Dr. Celestine Okorie, Executive Secretary, Health Reform Foundation of Nigeria (HERFON),
in an interview, said, “I think the HIV control programme in Nigeria, has
done well because, for a while, the rate was very high. But we have been able
to stabilize it and the rate of infection has been coming down. We need to
sustain the success that has been achieved, which again boils down to political
will, commitment, and funding.”
To guarantee a generation of
HIV-free babies should be the top priority for the Federal Government,
especially now that the country has a new Coordinating Minister of Health and
Social Welfare, Prof. Muhammad Ali Pate, who has a very strong international
experience and record of achieving results in the public health space. About
US$500 million per annum is deployed towards prevention of HIV/AIDS in Nigeria
(with a funding shortfall of approximately US$108 Million per annum) and a
significant amount of this funding comes from donor partner agencies. However,
donor fatigue is setting in as the country is on the verge of controlling the
epidemic and taking full ownership of HIV prevention. A shortfall in HIV
programme funding can affect the ability of the country to address the
bottlenecks in PMTCT. Inadequate funding will erode the gains Nigeria has made
over the last 20 years in the fight against HIV/AIDS.
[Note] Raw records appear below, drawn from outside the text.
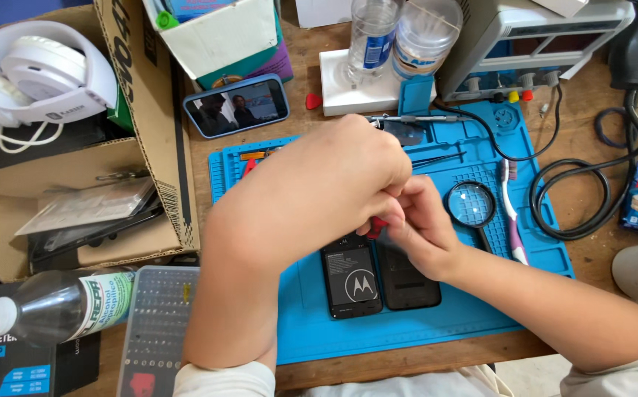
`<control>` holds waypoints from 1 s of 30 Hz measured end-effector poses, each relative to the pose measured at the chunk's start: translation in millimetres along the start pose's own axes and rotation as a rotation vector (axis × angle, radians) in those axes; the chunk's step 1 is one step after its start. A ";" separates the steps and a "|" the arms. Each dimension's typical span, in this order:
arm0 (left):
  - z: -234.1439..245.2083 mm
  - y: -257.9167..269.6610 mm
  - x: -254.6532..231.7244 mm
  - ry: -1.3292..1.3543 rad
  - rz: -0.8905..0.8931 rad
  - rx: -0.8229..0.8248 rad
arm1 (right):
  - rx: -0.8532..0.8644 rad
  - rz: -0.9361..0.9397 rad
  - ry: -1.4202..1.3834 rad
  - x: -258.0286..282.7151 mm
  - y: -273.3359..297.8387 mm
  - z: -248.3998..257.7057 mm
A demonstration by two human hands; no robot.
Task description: The person uses a screwdriver to remove screws from a disassembled Motorola smartphone on a blue work mat. They handle small components, including a screw and a tiny white piece, and use a magnifying glass to view the phone's internal parts.
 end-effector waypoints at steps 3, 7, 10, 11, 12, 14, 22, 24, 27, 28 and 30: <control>-6.4 -1.5 -8.9 -0.035 0.018 0.110 | 0.013 -0.027 0.433 -4.9 7.9 13.9; -2.5 2.1 -2.4 -0.063 0.156 0.050 | 0.018 -0.048 0.542 13.7 -16.3 3.4; 0.7 3.4 -5.6 -0.056 0.107 0.071 | 0.112 -0.015 0.319 12.6 -20.7 -8.8; 1.1 4.7 -5.5 -0.060 0.166 0.114 | 0.045 -0.014 0.102 6.6 -15.3 -7.5; 1.6 6.1 -5.2 -0.063 0.225 0.158 | -0.022 -0.015 -0.116 0.5 -9.9 -6.1; -4.0 3.5 -3.3 -0.090 0.199 0.125 | -0.041 -0.060 -0.054 -4.7 -3.1 -1.7; -3.0 9.7 -7.6 -0.158 0.018 -0.087 | 0.141 0.038 0.524 16.1 -18.6 -2.5; -2.2 9.9 -5.9 -0.114 0.115 -0.059 | 0.144 0.083 0.527 13.9 -13.5 0.1; -3.0 11.0 -13.9 -0.138 0.006 -0.087 | -0.007 0.080 0.507 8.2 -5.1 7.8; -2.0 12.1 -13.7 -0.142 0.008 -0.090 | -0.006 0.085 0.506 11.7 -6.4 7.6; -3.2 13.5 -13.0 -0.107 0.008 -0.035 | -0.024 0.101 0.560 19.1 -9.3 9.5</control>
Point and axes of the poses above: each hand's wrist, its own y-axis away from the middle knuckle, its own z-axis out of the back of the hand, x = y × z, the point moved 6 cm from there along -y, towards the middle knuckle, and after that the axes turned 14 degrees about z, right-handed, at the moved point
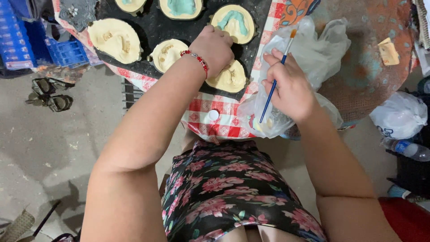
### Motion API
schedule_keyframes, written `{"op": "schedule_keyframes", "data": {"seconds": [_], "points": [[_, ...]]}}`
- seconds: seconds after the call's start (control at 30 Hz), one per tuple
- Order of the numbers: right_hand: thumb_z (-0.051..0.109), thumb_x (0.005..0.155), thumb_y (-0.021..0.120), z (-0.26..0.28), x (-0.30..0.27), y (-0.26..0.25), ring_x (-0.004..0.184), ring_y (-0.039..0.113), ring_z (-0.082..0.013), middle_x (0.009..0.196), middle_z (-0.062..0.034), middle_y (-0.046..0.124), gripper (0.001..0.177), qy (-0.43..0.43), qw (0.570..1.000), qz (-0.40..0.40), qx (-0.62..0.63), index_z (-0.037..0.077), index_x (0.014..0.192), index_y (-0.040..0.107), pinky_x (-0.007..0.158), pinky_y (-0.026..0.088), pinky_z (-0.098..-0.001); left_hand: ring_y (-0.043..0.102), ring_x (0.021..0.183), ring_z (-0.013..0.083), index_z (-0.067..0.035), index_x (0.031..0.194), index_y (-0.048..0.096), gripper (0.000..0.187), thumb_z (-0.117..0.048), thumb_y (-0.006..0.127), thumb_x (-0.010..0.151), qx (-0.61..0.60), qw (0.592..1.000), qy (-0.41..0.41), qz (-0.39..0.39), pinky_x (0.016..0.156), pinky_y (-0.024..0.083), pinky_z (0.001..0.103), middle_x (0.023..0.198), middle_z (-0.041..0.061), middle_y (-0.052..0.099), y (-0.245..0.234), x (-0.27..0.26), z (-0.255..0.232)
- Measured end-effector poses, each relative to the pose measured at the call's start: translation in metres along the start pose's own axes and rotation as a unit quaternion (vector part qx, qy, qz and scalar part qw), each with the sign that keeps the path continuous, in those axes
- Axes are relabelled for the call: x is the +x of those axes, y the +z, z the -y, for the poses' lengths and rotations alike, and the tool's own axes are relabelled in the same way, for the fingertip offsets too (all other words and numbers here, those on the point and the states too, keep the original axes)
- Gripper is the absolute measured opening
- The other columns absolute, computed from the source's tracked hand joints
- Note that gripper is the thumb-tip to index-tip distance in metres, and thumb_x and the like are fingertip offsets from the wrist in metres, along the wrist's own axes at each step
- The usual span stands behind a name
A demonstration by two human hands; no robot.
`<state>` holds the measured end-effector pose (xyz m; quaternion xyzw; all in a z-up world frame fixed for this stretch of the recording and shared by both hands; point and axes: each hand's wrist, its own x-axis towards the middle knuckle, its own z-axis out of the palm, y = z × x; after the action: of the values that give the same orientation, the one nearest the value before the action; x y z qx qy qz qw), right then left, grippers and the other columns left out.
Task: Applying a blue spacer liquid to dental plaster models using a small brush after pouring the liquid from a bottle.
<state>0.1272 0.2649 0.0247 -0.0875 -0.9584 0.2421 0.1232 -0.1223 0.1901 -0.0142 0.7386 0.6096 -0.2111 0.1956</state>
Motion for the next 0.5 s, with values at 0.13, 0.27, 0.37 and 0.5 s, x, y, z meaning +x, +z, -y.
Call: {"op": "schedule_keyframes", "data": {"seconds": [0.13,0.27,0.37,0.5], "points": [[-0.004,0.097,0.065,0.007,0.001,-0.006,0.136,0.055,-0.0457,0.137,-0.0266,0.067,0.021,0.006,1.0,-0.009,0.006,0.002,0.098,0.045,0.113,0.046,-0.0532,0.053,0.125,0.0271,-0.036,0.103,0.078,0.026,-0.037,0.078,0.078,-0.034,0.998,0.035,-0.044,0.105,0.035,0.05,0.128,-0.001,0.063,0.019,0.009,0.009],[-0.007,0.095,0.066,0.013,0.004,-0.012,0.141,0.052,-0.0448,0.136,-0.0301,0.068,0.024,0.024,0.999,-0.011,0.043,0.002,0.095,0.045,0.111,0.047,-0.0534,0.058,0.116,0.028,-0.032,0.106,0.08,0.023,-0.036,0.06,0.095,-0.029,0.993,0.045,-0.101,0.099,0.039,0.053,0.124,0.001,0.066,0.029,0.003,0.01],[-0.009,0.093,0.061,0.014,0.006,-0.013,0.144,0.05,-0.0414,0.134,-0.0368,0.065,0.02,0.024,0.998,-0.011,0.058,0.002,0.098,0.045,0.11,0.047,-0.0502,0.056,0.123,0.0296,-0.034,0.108,0.078,0.023,-0.033,0.068,0.087,-0.023,0.997,0.04,-0.067,0.104,0.036,0.051,0.139,0.002,0.061,0.021,-0.002,0.011],[-0.008,0.094,0.061,0.014,0.005,-0.01,0.14,0.051,-0.0432,0.135,-0.0314,0.067,0.019,0.005,0.999,-0.01,0.037,0.002,0.098,0.046,0.11,0.046,-0.0515,0.056,0.119,0.026,-0.04,0.092,0.076,0.019,-0.027,0.074,0.079,-0.048,0.998,0.038,-0.032,0.102,0.035,0.049,0.123,-0.004,0.063,0.021,0.009,0.011]]}}
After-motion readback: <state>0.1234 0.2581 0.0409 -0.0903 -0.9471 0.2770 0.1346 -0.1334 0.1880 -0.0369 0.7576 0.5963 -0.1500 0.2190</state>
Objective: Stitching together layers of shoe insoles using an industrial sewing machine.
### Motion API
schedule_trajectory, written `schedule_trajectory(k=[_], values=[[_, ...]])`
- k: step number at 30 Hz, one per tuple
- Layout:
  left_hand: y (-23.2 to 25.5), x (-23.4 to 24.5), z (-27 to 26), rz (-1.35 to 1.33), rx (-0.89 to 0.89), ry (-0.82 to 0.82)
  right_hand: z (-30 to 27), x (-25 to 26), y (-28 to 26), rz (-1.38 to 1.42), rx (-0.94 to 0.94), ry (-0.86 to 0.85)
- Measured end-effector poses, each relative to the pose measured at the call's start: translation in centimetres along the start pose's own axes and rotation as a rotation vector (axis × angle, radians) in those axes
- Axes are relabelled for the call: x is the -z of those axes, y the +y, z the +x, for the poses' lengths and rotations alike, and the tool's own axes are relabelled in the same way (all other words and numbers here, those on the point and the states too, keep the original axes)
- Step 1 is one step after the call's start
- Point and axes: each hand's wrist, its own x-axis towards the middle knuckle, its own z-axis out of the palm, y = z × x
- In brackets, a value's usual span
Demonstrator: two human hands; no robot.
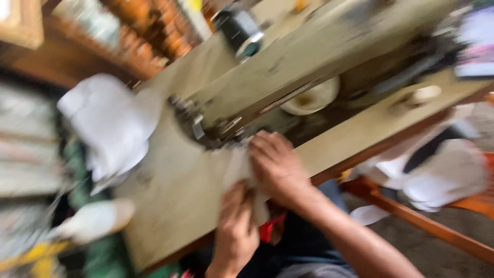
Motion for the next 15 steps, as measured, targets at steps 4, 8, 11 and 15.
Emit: schedule_trajectory(k=[4, 8, 11, 15], values=[[-2.2, -1.4, 0.0, 0.237, -0.112, 0.243, -0.8, 0.1, 0.4, 0.105, -0.008, -0.019], [-11.7, -6.0, -4.8, 0.480, -0.157, 0.310, -0.6, 0.5, -0.6, 0.070, -0.098, -0.015], [-17.2, -8.4, -9.3, 0.605, 0.033, 0.072, -0.3, 1.4, -0.7, 0.095, -0.158, -0.207], [-27.8, -12.9, -12.1, 0.605, -0.011, 0.147, 0.0, 2.1, -1.0, 0.117, -0.184, -0.257]])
Thanks to the timely partnership
between the Federal Government through NACA and the private sector coalition,
the HIV Trust Fund of Nigeria (HTFN) was launched in February last year. The
purpose of the HTFN is to bridge the projected funding shortfalls once the
donor funding begins to exit. The private sector-led N62.1 billion (US$150
Million) Trust Fund, driven by the Nigeria Business Coalition Against
AIDS(NiBUCAA) will ensure a sustainable financing mechanism for the
mobilization and deployment of domestic private sector resources to address
PMTCT in Nigeria.
While this is underway, there is
need for approximate governance and accountability frameworks and processes to
be put in place to ensure that the fund is properly targeted towards addressing
PMTCT and other HIV programme concerns. Dr. Ezie added, “There is a lot
of funding going on, but the problem is that when people donate funds, does the
fund get to the end beneficiaries? Does the money go into the hands of the
people who really understand the problem and are intentional about solving it?”
He said this is the point where the government needs to be very intentional
about funding. “The reason is because donor partners are getting fatigued. So,
any funding that you get must be channeled to those who maximally require that
service’’.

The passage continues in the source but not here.